# Run a Regression model in Excel or RapidMiner and Answer the Following Questions

Jessica and Paul run a company that provides IT support to local nonprofits and public organizations.To better estimate their staffing needs, they have been recording data on the number of support calls received from their clients per day, as shown: https://drive.google.com/file/d/1iyD02Jy69acQryj2d…

For each day, in addition to the number of calls received, they also recorded the value of several other attributes:

ActiveContracts – the number of clients with whom they are working
AverageClientSize – the median size of their current clients (measured by # of employees)
NewSoftwareReleased – a binary variable specifying whether or not there was a new software release that day that would be relevant to their clients; a 0 indicates no new release, and a 1 indicates a new release.
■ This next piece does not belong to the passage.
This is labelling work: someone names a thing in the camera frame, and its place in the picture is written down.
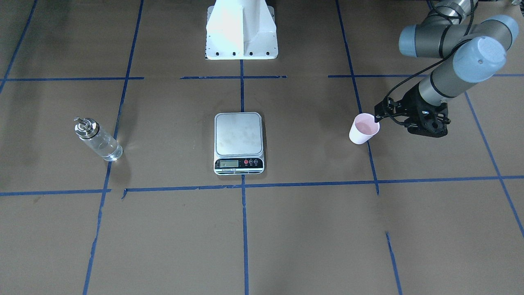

Run a regression model in either Excel or RapidMiner to predict the number of calls in a given day based on the three other attributes. If using RapidMiner, be sure to change the role of Calls to label when importing, and in the Linear Regression operator, set the feature selection parameter to none. Use your regression model to answer the following questions:

1) What does the coefficient on ActiveContracts tell us? Be as specific as possible.

2) What does the coefficient on NewSoftwareReleased tell us? Be as specific as possible (Note that it is binary; its only possible values are 0 and 1.)

3) Is AverageClientSize significant? How can you tell?

4) Using this model, predict the number of calls on a day in which there are 10 active contracts, the average client size is 25, and no new software was released.

5) Would we get a better model if we removed any of these attributes? If so, which one(s)? If not, why not?

6) Jessica and Paul suspect that calls might be higher on some days of the week than others. They have added an attribute to the dataset specifying what day of the week it is. However, a text attribute can’t be used in a regression model. What should be done to allow the day of the week to be included in the regression model along with the other attributes? How would you do it? (You do not have to actually build the model.)